▶ **Task prompt**
Would you return the data below exactly as it stands, with every picture left out?

▶ **Listed entries**

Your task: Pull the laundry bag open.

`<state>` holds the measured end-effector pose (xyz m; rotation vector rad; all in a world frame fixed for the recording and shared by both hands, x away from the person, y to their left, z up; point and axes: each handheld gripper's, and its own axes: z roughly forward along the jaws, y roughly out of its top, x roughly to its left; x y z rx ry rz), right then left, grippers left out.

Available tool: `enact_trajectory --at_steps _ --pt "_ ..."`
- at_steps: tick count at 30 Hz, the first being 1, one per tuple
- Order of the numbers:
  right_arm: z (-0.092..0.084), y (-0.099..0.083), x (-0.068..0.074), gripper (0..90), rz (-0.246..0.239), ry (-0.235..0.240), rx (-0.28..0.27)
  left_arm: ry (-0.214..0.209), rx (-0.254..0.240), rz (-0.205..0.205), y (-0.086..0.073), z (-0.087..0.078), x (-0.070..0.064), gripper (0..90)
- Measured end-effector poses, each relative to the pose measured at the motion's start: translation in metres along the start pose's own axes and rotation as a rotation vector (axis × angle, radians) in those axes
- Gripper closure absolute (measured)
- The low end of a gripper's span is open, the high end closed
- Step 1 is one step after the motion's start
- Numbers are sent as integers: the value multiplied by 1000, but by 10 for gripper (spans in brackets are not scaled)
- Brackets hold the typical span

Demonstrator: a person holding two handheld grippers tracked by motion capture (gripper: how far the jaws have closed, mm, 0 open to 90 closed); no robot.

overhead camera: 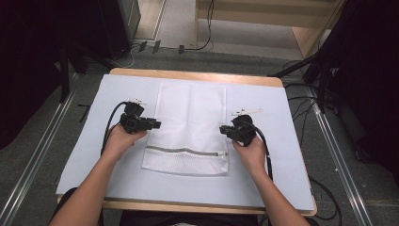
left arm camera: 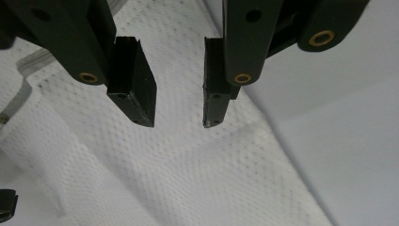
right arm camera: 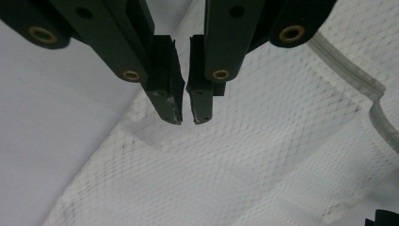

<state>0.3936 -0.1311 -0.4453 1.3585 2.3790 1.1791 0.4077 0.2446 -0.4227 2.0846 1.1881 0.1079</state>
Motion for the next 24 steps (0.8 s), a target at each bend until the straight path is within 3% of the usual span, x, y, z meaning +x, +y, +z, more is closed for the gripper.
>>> enact_trajectory --at_steps 5,10,13,24 --pt "-9 -8 2 862 23 30 3 -31 5 31 1 -1 -12 639" --pt "-16 -17 6 859 16 47 -2 -52 10 52 0 -1 -23 593" --pt "-19 -27 11 858 16 64 10 -70 14 66 -1 0 -35 513" --pt "-23 -40 17 858 -12 72 14 -124 22 143 -5 9 -68 507"
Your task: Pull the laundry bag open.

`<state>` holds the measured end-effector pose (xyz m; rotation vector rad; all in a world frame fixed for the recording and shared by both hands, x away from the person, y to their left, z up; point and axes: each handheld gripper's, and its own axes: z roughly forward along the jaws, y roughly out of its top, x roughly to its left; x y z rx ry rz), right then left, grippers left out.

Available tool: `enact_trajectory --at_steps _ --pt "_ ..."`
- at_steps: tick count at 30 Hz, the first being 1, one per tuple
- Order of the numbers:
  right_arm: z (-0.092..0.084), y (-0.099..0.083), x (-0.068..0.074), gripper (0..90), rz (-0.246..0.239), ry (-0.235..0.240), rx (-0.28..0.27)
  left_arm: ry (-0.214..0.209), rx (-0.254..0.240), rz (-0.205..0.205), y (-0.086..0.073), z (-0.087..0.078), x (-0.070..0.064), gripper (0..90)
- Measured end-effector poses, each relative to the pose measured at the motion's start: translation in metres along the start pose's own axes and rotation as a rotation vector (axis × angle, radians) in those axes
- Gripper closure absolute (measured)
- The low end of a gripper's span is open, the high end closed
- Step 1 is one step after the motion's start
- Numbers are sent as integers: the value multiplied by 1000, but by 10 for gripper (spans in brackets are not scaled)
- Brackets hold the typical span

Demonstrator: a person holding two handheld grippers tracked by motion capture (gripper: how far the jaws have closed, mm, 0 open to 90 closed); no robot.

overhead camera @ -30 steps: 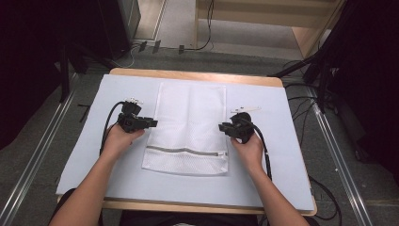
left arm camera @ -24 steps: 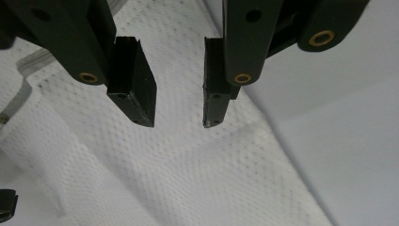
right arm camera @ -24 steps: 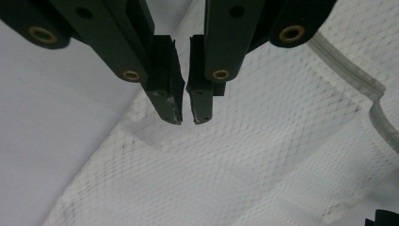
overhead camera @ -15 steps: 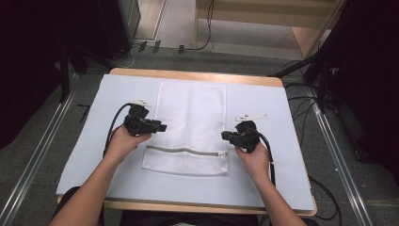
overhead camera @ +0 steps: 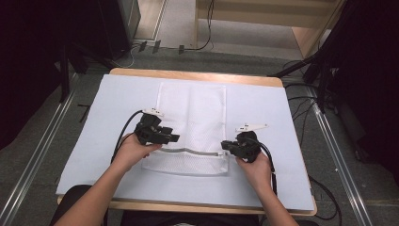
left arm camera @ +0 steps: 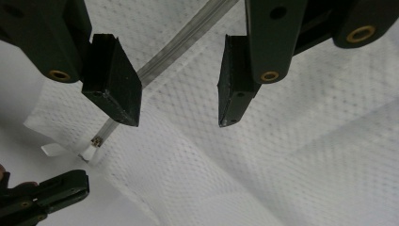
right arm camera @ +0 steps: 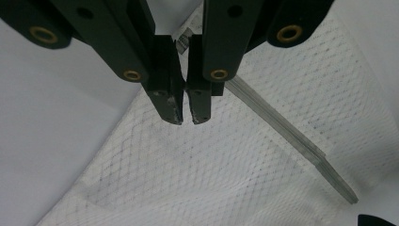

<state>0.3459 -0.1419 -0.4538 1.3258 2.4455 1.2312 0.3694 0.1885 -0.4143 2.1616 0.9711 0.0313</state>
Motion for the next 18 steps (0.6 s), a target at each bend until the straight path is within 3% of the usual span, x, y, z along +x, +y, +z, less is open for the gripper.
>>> enact_trajectory --at_steps 5,8,9,12,15,18 --pt "0 -3 -3 858 18 -4 9 -17 4 19 4 7 -8 523" --pt "1 -3 -4 859 24 -5 9 -56 -9 24 5 10 -12 598" --pt "1 -4 -6 860 36 -5 10 -63 -22 32 5 11 -14 720" --pt "2 -5 -7 870 46 -6 16 -87 -23 42 6 17 -20 830" --pt "3 -6 -6 879 45 2 24 -98 -4 50 7 23 -25 895" --pt "4 -7 -4 882 38 -8 34 -116 28 75 6 35 -33 899"
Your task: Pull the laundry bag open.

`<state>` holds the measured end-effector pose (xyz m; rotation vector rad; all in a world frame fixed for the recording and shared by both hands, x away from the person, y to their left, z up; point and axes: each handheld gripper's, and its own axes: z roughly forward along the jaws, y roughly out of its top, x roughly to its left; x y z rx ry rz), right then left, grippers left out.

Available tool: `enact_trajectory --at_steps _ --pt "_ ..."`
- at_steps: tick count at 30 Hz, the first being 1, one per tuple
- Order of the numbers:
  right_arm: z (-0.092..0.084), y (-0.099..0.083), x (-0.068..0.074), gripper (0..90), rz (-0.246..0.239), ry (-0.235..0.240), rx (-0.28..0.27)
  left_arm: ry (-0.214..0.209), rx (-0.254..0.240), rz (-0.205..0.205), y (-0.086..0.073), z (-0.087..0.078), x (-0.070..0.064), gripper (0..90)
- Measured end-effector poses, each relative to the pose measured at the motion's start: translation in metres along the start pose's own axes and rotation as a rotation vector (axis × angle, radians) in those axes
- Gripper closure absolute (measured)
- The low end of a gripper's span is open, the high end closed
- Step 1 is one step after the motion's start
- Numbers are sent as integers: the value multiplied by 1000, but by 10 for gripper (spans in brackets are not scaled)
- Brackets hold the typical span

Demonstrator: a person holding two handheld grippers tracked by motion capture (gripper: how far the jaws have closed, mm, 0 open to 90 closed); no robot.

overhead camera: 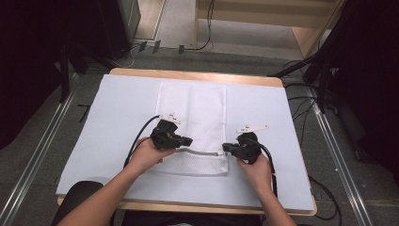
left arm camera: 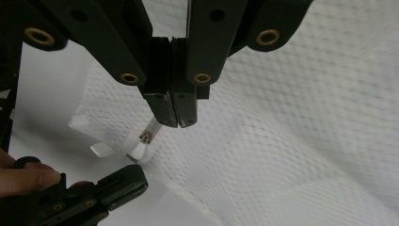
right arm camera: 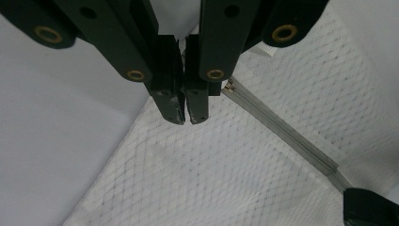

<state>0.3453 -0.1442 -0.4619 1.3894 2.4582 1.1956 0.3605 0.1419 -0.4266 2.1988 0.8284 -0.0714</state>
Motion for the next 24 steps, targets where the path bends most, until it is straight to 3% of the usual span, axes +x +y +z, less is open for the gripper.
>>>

▶ **Solution**
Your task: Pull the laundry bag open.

`<state>` holds the measured end-effector pose (xyz m; rotation vector rad; all in a world frame fixed for the recording and shared by both hands, x away from the person, y to their left, z up; point and axes: each handheld gripper's, and its own axes: z roughly forward along the jaws, y roughly out of its top, x roughly to its left; x y z rx ry rz), right then left, grippers left out.

Available tool: `enact_trajectory --at_steps _ --pt "_ ..."`
- at_steps: tick count at 30 Hz, the first being 1, one per tuple
- Order of the numbers:
  right_arm: z (-0.092..0.084), y (-0.099..0.083), x (-0.068..0.074), gripper (0..90), rz (-0.246..0.239), ry (-0.235..0.240), rx (-0.28..0.27)
  left_arm: ry (-0.214..0.209), rx (-0.254..0.240), rz (-0.205..0.205), y (-0.086..0.073), z (-0.087..0.078), x (-0.070..0.064), gripper (0..90)
- Measured end-effector poses, each relative to the pose measured at the motion's start: translation in metres along the start pose's own axes and rotation as a rotation vector (axis × angle, radians) in those axes
- Gripper closure absolute (measured)
- The low end of a gripper's span is open, the high end closed
- Step 1 is one step after the motion's start
- Numbers are sent as integers: the value multiplied by 1000, but by 10 for gripper (spans in brackets are not scaled)
- Brackets hold the typical span

Demonstrator: a person holding two handheld grippers tracked by motion capture (gripper: how far the jaws have closed, mm, 0 open to 90 closed); no robot.

overhead camera: 
left arm camera: 
right arm camera: 

<state>0.3936 -0.1311 -0.4453 1.3585 2.3790 1.1791 0.4077 0.2446 -0.4227 2.0846 1.1881 0.1079</state>
Motion for the next 24 steps (0.8 s), a target at each bend until the straight path is within 3% of the usual span, x, y, z meaning +x, +y, +z, more is closed for the gripper.
>>> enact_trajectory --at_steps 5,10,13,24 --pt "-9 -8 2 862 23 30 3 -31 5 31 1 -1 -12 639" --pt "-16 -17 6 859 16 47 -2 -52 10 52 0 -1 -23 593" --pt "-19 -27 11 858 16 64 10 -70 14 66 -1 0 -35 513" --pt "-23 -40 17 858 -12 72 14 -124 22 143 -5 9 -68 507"
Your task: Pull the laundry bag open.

`<state>` holds the measured end-effector pose (xyz m; rotation vector rad; all in a world frame fixed for the recording and shared by both hands, x away from the person, y to their left, z up; point and axes: each handheld gripper's, and its own axes: z roughly forward along the jaws, y roughly out of its top, x roughly to its left; x y z rx ry rz), right then left, grippers left out.

Available tool: `enact_trajectory --at_steps _ --pt "_ ..."`
- at_steps: tick count at 30 Hz, the first being 1, one per tuple
- Order of the numbers:
  right_arm: z (-0.092..0.084), y (-0.099..0.083), x (-0.068..0.074), gripper (0..90), rz (-0.246..0.239), ry (-0.235..0.240), rx (-0.28..0.27)
  left_arm: ry (-0.214..0.209), rx (-0.254..0.240), rz (-0.205..0.205), y (-0.086..0.073), z (-0.087..0.078), x (-0.070..0.064), gripper (0..90)
- Measured end-effector poses, each relative to the pose measured at the motion's start: translation in metres along the start pose's own axes and rotation as a rotation vector (axis × angle, radians) in those axes
- Gripper closure absolute (measured)
- The low end of a gripper's span is open, the high end closed
- Step 1 is one step after the motion's start
- Numbers are sent as integers: the value multiplied by 1000, but by 10 for gripper (spans in brackets are not scaled)
- Brackets hold the typical span

Demonstrator: a person holding two handheld grippers tracked by motion capture (gripper: how far the jaws have closed, mm, 0 open to 90 closed); no robot.

overhead camera @ -30 steps: 
left arm camera @ -24 steps: 
right arm camera @ -24 steps: 
overhead camera @ -15 steps: 
overhead camera @ +0 steps: 
left arm camera @ +0 steps: 
right arm camera @ +0 steps: 

<state>0.3459 -0.1419 -0.4538 1.3258 2.4455 1.2312 0.3694 0.1885 -0.4143 2.1616 0.9711 0.0313</state>
Motion for the next 18 steps (0.6 s), a target at each bend until the straight path is within 3% of the usual span, x, y, z along +x, +y, +z, less is open for the gripper.
>>> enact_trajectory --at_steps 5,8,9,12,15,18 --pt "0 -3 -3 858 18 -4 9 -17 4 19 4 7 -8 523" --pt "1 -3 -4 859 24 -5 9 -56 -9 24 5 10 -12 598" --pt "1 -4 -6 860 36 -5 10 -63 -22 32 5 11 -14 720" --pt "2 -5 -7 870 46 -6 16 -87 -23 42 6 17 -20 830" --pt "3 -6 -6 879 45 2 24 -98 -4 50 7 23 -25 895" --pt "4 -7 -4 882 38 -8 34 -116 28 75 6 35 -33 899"
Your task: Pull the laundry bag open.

`<state>` holds the measured end-effector pose (xyz m; rotation vector rad; all in a world frame fixed for the recording and shared by both hands, x away from the person, y to their left, z up; point and axes: each handheld gripper's, and its own axes: z roughly forward along the jaws, y roughly out of its top, x roughly to its left; x y z rx ry rz), right then left, grippers left out.

Available tool: `enact_trajectory --at_steps _ --pt "_ ..."`
- at_steps: tick count at 30 Hz, the first being 1, one per tuple
- Order of the numbers:
  right_arm: z (-0.092..0.084), y (-0.099..0.083), x (-0.068..0.074), gripper (0..90), rz (-0.246..0.239), ry (-0.235..0.240), rx (-0.28..0.27)
  left_arm: ry (-0.214..0.209), rx (-0.254..0.240), rz (-0.205..0.205), y (-0.086..0.073), z (-0.087..0.078), x (-0.070..0.064), gripper (0..90)
- Measured end-effector poses, each relative to the pose measured at the motion's start: translation in metres along the start pose's own axes and rotation as a rotation vector (axis × angle, radians) in those axes
- Gripper closure absolute (measured)
- The low end of a gripper's span is open, the high end closed
- Step 1 is one step after the motion's start
- Numbers are sent as integers: the value multiplied by 1000, but by 10 for gripper (spans in brackets are not scaled)
- Brackets hold the typical span

Demonstrator: a person holding two handheld grippers tracked by motion capture (gripper: how far the jaws have closed, mm, 0 open to 90 closed); no robot.

overhead camera: 
left arm camera: 
right arm camera: 

<state>0.3453 -0.1442 -0.4619 1.3894 2.4582 1.1956 0.3605 0.1419 -0.4266 2.1988 0.8284 -0.0714</state>
Motion for the next 24 steps, targets where the path bends most, until it is straight to 3% of the usual span, axes +x +y +z, less is open for the gripper.
>>>

That completes the answer to this exercise.